National Vertical Authority
The Professional Services Authority Provider Network is a structured reference index mapping established domains of professional and commercial activity across the United States to authoritative information resources. This page explains what the provider network is, which industries and entities qualify for inclusion, and where its coverage boundaries fall. Understanding the provider network's scope helps readers locate relevant verticals efficiently and interpret providers with appropriate context.
How to use this resource
The provider network organizes industries into discrete verticals, each corresponding to a defined domain of economic or regulatory activity. Readers navigating the index can move from a broad industry category down to vertical-specific reference pages, operator profiles, and regulatory context documents. The Professional Services Authority Providers page serves as the primary entry point for browsing available verticals by category.
Effective use of the provider network depends on understanding how verticals are classified. Each industry vertical is assigned to a parent category based on primary activity — for example, a roofing contractor network falls under construction trades rather than property services, even though both classifications could apply. When a business or operator spans two categories, the provider network applies a primary-vertical rule: classification follows the activity that accounts for the majority of revenue or regulatory exposure.
For context on how individual domain properties relate to the broader index structure, the Multi-Vertical Provider Network Structure page explains how sibling domains and hub properties divide subject coverage without duplication.
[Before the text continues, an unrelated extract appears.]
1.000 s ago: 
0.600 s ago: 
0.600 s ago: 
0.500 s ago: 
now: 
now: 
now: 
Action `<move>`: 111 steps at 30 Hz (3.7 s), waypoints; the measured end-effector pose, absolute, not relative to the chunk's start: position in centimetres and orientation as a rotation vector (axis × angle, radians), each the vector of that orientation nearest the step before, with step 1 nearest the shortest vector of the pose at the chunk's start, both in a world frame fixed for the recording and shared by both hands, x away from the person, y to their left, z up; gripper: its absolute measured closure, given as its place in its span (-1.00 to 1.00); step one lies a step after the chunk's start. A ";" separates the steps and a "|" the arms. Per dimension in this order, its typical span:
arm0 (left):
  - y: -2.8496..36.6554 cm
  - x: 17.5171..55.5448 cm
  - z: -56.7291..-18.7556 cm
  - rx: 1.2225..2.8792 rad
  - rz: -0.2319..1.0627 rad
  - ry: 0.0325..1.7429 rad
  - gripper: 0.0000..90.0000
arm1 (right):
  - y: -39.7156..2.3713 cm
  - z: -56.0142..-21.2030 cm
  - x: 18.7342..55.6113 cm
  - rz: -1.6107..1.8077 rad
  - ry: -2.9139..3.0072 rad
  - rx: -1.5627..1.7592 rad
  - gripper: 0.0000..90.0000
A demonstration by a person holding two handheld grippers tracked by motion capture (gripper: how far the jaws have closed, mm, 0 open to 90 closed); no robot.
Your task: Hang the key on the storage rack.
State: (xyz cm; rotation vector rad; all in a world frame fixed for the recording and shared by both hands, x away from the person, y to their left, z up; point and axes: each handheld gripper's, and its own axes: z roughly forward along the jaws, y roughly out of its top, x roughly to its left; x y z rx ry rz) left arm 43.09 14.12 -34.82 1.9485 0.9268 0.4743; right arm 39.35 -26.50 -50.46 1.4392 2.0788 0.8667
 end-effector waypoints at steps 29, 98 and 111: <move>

Readers seeking definitions of provider network-specific terminology can consult the Professional Services Authority Glossary.
A numbered breakdown of typical navigation paths:
- Identify the vertical — locate the industry category matching the subject of inquiry.
- Review the vertical overview — each vertical page summarizes scope, key operators, and regulatory context.
- Access operator or entity providers — individual providers link to primary sources, licensing bodies, and reference documents.
- Cross-reference coverage gaps — where a vertical is noted as partially covered, the National Vertical Coverage Gaps page documents known absences and planned additions.
Standards for inclusion
Inclusion in the network is not automatic. Industries and entities are evaluated against a defined set of criteria before a provider is created or approved. The Professional Services Authority Vetting Criteria page publishes the complete evaluation framework; the core standards are summarized below.
Industry-level inclusion requires that the vertical meet three thresholds:
Entity-level inclusion applies a separate standard. Individual operators, firms, or associations are verified only when they hold active credentials from a named licensing authority, carry verifiable registration in at least 1 state jurisdiction, or are recognized by a federally chartered or nationally scoped industry body. Entities that operate solely at the local or county level without state-level registration fall outside national provider network scope.
The contrast between national and local scope is a frequent decision point. A contractor licensed in 12 states qualifies for national provider network treatment; a contractor licensed in a single municipality does not, regardless of operational size. The National vs. Local Authority Provider Network Distinctions page documents this boundary in detail.
How the provider network is maintained
Providers are reviewed on a defined cycle. Vertical-level entries are audited annually against regulatory and licensing data. Entity-level providers are flagged for review whenever a primary source — such as a state licensing board database or federal registration system — records a status change.
The provider network draws exclusively from named public sources: federal agency databases, state licensing portals, published industry association member rolls, and statutory regulatory registers. No proprietary or third-party data aggregator is used as a primary source. The Professional Services Authority Data Sources page enumerates all source types in use and notes where data freshness constraints apply.
Corrections to existing providers follow the process described on the Reporting Inaccurate Network Information page. Submitted corrections are evaluated against the originating primary source before any change is applied. The provider network does not accept self-reported corrections from verified entities without independent verification from the source record.
Editorial decisions — including which verticals to add, merge, or retire — are governed by the framework published on the Professional Services Authority Editorial Policy page. Policy updates are documented with effective dates in the change log maintained on that page.
What the provider network does not cover
The provider network excludes four categories of subject matter regardless of industry size or prominence:
- Local-only operators — entities without state-level licensure or multi-state registration fall below the national scope threshold.
- Unlicensed trades — industries or activities that operate without any recognized regulatory framework are excluded because no verifiable credentialing basis exists for provider.
- Financial products and securities — investment vehicles, securities offerings, and insurance products are excluded due to the specialized compliance infrastructure those sectors require; dedicated regulatory reference sites cover that domain separately.
- Individual professionals in licensed-firm contexts — where a profession licenses firms rather than individuals (general contracting in most states, for example), individual practitioners are not verified as independent entries.
The provider network also does not function as a consumer referral service, lead-generation index, or paid placement system. Providers reflect public record status, not commercial relationship. Advertising placements, if any, are structurally separated from editorial providers and do not influence inclusion or ranking within the index.
This site is part of the Trade Services Authority network.